What to produce
The lines below that include the word "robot" are to be reported.

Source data
-=-=-
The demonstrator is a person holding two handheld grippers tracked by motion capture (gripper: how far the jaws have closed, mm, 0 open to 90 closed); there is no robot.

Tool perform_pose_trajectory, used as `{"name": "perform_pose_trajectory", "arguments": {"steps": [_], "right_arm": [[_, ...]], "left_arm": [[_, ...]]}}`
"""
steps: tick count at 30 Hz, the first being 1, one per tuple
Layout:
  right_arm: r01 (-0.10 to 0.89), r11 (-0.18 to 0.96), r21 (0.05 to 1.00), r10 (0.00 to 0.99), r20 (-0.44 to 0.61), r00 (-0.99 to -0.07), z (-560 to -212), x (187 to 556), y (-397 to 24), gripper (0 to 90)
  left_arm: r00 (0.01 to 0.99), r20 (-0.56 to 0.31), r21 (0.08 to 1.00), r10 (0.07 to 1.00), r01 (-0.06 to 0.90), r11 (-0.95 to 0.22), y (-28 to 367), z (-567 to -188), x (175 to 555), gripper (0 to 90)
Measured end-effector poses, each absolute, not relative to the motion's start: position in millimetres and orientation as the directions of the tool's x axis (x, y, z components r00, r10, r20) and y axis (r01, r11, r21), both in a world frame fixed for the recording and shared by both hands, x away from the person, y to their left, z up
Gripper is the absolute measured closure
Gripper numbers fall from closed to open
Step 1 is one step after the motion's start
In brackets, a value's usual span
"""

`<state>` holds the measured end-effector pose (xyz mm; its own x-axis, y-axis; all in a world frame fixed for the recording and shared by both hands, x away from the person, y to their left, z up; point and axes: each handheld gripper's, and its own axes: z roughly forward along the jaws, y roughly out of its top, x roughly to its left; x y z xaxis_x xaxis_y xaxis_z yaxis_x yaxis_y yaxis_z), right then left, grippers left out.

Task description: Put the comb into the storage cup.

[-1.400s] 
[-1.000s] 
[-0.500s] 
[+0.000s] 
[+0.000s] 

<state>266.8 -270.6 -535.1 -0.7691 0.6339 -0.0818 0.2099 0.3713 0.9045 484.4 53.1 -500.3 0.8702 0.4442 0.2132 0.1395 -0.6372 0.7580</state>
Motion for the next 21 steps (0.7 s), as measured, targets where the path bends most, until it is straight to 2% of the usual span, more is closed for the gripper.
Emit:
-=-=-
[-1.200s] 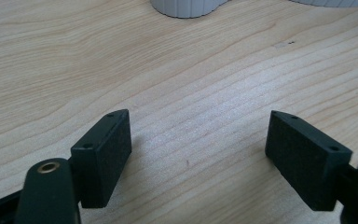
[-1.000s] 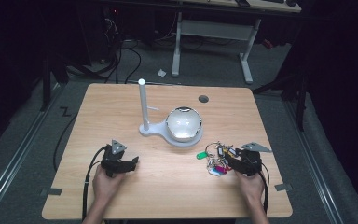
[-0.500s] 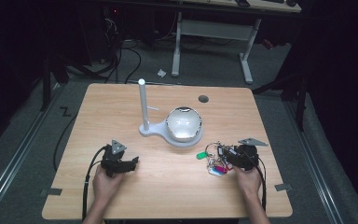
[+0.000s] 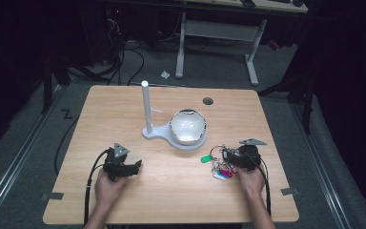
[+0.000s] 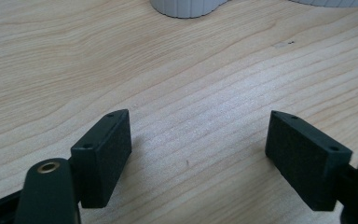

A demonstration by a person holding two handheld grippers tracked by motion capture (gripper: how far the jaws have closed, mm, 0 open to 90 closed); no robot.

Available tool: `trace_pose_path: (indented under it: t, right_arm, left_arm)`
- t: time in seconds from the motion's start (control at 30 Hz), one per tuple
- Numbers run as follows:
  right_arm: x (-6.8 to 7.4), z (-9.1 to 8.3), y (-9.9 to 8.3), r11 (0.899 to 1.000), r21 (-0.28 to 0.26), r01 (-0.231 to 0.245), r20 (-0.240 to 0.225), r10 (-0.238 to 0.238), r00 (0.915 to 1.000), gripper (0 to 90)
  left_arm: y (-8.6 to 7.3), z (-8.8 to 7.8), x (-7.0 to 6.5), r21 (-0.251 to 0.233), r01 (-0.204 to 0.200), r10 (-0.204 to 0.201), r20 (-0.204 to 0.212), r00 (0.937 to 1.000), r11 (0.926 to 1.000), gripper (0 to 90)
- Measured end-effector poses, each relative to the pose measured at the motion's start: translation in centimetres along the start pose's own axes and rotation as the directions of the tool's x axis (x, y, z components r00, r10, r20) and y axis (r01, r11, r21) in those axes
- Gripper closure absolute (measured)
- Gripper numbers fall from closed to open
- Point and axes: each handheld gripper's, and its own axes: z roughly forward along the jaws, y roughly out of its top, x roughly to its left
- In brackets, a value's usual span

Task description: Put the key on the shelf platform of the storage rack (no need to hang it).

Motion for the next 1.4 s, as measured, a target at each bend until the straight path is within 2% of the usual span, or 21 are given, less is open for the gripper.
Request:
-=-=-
Response
The demonstrator is a person holding two handheld grippers tracked by motion capture (gripper: how far the jaws have closed, mm, 0 open to 90 closed); there is no robot.
A demonstration by a person holding two handheld grippers tracked by motion capture (gripper: how far the jaws have closed, mm, 0 open to 90 closed); no robot.

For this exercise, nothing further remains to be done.